● WORK TASK:
Repeat the entries exactly as they stand.

● DATASET:

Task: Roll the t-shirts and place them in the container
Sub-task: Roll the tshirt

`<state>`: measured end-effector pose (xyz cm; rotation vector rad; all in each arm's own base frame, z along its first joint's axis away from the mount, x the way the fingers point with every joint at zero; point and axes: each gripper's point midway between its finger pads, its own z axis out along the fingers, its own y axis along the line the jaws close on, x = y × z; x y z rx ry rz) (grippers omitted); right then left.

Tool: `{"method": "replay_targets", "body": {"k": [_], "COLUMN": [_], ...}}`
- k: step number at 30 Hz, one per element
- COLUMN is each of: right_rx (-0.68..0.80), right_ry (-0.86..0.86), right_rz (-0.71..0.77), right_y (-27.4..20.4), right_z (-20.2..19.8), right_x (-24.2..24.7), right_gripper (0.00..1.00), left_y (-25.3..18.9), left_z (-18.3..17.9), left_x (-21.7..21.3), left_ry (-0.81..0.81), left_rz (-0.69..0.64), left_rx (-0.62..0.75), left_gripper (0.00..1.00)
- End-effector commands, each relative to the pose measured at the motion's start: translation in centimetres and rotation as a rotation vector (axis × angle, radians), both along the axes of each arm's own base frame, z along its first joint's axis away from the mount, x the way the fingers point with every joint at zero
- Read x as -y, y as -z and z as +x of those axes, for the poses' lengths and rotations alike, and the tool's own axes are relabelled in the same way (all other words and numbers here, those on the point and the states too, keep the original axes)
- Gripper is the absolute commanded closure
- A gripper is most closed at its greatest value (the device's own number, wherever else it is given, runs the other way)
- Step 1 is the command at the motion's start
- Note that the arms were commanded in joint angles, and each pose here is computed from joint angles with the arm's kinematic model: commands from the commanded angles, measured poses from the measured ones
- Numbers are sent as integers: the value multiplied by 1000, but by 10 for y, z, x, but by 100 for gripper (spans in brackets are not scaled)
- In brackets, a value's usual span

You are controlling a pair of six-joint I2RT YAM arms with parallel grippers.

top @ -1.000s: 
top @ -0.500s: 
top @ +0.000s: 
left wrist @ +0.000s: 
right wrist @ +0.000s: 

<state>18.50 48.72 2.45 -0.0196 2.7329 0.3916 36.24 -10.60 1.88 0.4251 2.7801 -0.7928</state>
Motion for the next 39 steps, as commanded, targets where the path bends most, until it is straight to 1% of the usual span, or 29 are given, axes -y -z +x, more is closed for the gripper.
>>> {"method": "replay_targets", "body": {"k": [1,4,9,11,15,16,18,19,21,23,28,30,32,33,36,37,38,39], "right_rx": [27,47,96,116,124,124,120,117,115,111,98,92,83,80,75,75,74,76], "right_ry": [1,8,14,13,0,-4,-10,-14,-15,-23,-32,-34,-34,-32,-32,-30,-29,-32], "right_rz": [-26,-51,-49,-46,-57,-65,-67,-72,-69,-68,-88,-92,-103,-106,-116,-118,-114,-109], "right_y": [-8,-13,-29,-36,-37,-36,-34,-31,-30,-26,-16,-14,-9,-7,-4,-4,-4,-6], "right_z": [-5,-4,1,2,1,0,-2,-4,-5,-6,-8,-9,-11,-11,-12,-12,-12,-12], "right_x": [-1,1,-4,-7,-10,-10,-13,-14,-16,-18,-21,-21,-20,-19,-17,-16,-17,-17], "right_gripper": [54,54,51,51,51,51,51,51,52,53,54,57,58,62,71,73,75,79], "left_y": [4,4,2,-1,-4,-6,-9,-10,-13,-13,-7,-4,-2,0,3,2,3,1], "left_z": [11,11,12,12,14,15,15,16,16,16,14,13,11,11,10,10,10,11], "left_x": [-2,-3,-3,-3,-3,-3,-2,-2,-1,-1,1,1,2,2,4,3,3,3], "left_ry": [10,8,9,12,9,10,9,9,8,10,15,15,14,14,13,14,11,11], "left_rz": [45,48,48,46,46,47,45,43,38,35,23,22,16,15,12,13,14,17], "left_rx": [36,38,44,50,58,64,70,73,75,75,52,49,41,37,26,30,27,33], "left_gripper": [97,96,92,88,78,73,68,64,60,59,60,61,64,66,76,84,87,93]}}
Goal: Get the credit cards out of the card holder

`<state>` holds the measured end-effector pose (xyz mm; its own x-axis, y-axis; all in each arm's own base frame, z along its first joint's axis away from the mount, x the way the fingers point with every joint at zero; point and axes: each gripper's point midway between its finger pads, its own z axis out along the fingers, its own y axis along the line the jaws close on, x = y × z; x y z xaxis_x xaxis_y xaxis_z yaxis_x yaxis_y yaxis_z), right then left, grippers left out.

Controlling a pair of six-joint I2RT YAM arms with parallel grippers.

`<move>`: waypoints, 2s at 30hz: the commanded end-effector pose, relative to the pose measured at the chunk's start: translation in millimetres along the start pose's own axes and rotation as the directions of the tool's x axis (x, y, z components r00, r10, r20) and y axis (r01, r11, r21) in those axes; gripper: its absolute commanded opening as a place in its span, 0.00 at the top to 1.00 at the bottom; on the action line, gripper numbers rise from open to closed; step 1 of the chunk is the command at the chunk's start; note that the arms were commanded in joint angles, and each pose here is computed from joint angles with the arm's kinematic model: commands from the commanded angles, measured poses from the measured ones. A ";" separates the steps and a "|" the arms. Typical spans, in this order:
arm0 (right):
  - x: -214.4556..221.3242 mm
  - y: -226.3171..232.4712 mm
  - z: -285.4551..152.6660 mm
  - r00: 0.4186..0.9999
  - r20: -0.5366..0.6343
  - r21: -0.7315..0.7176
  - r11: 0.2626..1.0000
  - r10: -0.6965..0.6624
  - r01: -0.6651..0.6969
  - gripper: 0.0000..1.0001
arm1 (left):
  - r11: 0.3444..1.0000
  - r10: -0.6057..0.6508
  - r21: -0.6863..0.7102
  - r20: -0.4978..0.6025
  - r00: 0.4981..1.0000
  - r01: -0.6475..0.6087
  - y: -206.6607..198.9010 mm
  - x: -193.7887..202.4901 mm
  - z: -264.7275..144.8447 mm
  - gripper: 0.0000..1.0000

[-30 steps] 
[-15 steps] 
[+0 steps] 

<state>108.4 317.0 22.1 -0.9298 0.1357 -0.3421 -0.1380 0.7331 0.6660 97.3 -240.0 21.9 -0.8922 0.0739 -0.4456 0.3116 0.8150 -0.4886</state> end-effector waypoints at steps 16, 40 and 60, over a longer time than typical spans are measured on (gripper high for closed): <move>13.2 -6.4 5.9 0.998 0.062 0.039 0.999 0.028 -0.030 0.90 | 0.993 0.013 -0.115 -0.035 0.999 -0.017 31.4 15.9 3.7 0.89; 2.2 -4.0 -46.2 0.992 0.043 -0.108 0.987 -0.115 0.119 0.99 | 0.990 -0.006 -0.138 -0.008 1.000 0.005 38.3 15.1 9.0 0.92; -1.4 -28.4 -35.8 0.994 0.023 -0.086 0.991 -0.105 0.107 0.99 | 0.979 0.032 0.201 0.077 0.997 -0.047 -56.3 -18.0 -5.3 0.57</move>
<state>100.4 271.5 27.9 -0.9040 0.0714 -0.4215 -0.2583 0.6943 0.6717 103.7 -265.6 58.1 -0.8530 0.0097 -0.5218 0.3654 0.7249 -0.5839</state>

● WRITTEN SOLUTION:
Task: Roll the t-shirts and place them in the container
Sub-task: Roll the tshirt

`<state>`: measured end-effector pose (xyz cm; rotation vector rad; all in each arm's own base frame, z along its first joint's axis away from the mount, x the way the fingers point with every joint at zero; point and axes: each gripper's point midway between its finger pads, its own z axis out along the fingers, its own y axis along the line the jaws close on, x = y × z; x y z rx ry rz) (grippers omitted); right then left.

Tool: `{"method": "replay_targets", "body": {"k": [_], "COLUMN": [_], ...}}`
- k: step number at 30 Hz, one per element
- COLUMN is each of: right_rx (-0.68..0.80), right_ry (-0.86..0.86), right_rz (-0.71..0.77), right_y (-27.4..20.4), right_z (-20.2..19.8), right_x (-24.2..24.7), right_gripper (0.00..1.00), left_y (-25.3..18.9), left_z (-18.3..17.9), left_x (-21.7..21.3), left_ry (-0.81..0.81), left_rz (-0.69..0.64), left_rx (-0.62..0.75), left_gripper (0.00..1.00)
- End-effector commands, each relative to the pose measured at the motion's start: translation in centimetres and rotation as a rotation vector (axis × angle, radians), both along the axes of each arm's own base frame, z along its first joint's axis away from the mount, x the way the fingers point with every joint at zero
- Read x as -y, y as -z and z as +x of those axes, for the poses' lengths and rotations alike, and the tool's own axes are relabelled in the same way (all other words and numbers here, those on the point and the states too, keep the original axes)
- Gripper is the absolute commanded closure
- A gripper is most closed at its greatest value (the device's own number, wherever else it is given, runs the other way)
- Step 1 is the command at the motion's start
- Note that the arms were commanded in joint angles, and each pose here is computed from joint angles with the arm's kinematic model: commands from the commanded angles, measured poses from the measured ones
- Numbers are sent as integers: the value multiplied by 1000, but by 10 for y, z, x, but by 100 for gripper (spans in brackets are not scaled)
- In brackets, a value's usual span

You are controlling a pair of six-joint I2RT YAM arms with parallel grippers.

top @ -1.000s: 
top @ -0.500s: 
top @ +0.000s: 
left wrist @ +0.000s: 
right wrist @ +0.000s: 

<state>18.50 48.72 2.45 -0.0196 2.7329 0.3916 36.24 -10.60 1.88 0.4251 2.7801 -0.7928</state>
Motion for the next 39 steps, as commanded, targets where the path bends most, until it is straight to 1% of the usual span, or 29 are given, axes -y -z +x, more is closed for the gripper.
>>> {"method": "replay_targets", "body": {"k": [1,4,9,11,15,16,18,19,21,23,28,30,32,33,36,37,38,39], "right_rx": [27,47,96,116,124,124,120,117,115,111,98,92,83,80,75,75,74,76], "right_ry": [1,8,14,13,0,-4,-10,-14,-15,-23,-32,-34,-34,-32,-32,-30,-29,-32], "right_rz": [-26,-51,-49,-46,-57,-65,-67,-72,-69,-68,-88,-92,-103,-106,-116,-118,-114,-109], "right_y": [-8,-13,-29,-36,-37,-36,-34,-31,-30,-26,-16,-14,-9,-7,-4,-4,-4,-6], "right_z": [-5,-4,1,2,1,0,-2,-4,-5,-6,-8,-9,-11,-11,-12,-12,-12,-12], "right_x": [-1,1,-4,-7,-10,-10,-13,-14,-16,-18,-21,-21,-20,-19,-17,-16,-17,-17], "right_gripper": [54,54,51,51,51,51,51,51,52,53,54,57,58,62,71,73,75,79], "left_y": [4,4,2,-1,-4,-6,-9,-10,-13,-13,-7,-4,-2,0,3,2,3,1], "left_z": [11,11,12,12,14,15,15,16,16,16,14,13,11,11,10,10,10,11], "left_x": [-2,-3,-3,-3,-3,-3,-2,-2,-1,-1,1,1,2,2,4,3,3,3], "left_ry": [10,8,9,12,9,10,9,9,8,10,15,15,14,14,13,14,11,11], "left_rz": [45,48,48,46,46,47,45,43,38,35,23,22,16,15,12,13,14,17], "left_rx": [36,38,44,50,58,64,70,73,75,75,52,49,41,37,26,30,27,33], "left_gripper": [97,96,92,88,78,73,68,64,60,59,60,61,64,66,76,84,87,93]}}
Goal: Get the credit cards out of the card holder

`<state>` holds the measured end-effector pose (xyz mm; its own x-axis, y-axis; all in each arm's own base frame, z along its first joint's axis away from the mount, x the way the fingers point with every joint at zero; point and axes: each gripper's point midway between its finger pads, its own z axis out along the fingers, its own y axis along the line the jaws close on, x = y × z; x y z xaxis_x xaxis_y xaxis_z yaxis_x yaxis_y yaxis_z), right then left, grippers left out.

Controlling a pair of six-joint I2RT YAM arms with parallel grippers.

`<move>`: waypoints, 2s at 30hz: the commanded end-effector pose, relative to the pose measured at the chunk's start: translation in millimetres along the start pose's own axes and rotation as the directions of the tool's x axis (x, y, z components r00, r10, r20) and y axis (r01, r11, r21) in those axes; gripper: its absolute commanded opening as a place in its span, 0.00 at the top to 1.00 at the bottom; on the action line, gripper numbers rise from open to closed; step 1 of the chunk is the command at the chunk's start; note that the arms were commanded in joint angles, and each pose here is computed from joint angles with the arm's kinematic model: commands from the commanded angles, measured poses from the measured ones. A ";" separates the steps and a "|" the arms. Typical spans, in this order:
arm0 (right):
  - x: -214.4556..221.3242 mm
  - y: -226.3171..232.4712 mm
  - z: -285.4551..152.6660 mm
  - r00: 0.4186..0.9999
  - r20: -0.5366..0.6343
  - r21: -0.7315..0.7176
  - r11: 0.2626..1.0000
  - r10: -0.6965..0.6624
  - r01: -0.6651..0.6969
  - gripper: 0.0000..1.0001
arm1 (left):
  - r11: 0.3444..1.0000
  - r10: -0.6057..0.6508
  - r21: -0.6863..0.7102
  - r20: -0.4978..0.6025
  - r00: 0.4981..1.0000
  - r01: -0.6475..0.6087
  - y: -206.6607..198.9010 mm
  - x: -193.7887..202.4901 mm
  - z: -264.7275..144.8447 mm
  - gripper: 0.0000..1.0000

[-30 steps] 
[-15 steps] 
[+0 steps] 

<state>108.4 317.0 22.1 -0.9298 0.1357 -0.3421 -0.1380 0.7331 0.6660 97.3 -240.0 21.9 -0.8922 0.0739 -0.4456 0.3116 0.8150 -0.4886</state> end-effector waypoints at steps 16, 40 and 60, over a longer time than typical spans are measured on (gripper high for closed): <move>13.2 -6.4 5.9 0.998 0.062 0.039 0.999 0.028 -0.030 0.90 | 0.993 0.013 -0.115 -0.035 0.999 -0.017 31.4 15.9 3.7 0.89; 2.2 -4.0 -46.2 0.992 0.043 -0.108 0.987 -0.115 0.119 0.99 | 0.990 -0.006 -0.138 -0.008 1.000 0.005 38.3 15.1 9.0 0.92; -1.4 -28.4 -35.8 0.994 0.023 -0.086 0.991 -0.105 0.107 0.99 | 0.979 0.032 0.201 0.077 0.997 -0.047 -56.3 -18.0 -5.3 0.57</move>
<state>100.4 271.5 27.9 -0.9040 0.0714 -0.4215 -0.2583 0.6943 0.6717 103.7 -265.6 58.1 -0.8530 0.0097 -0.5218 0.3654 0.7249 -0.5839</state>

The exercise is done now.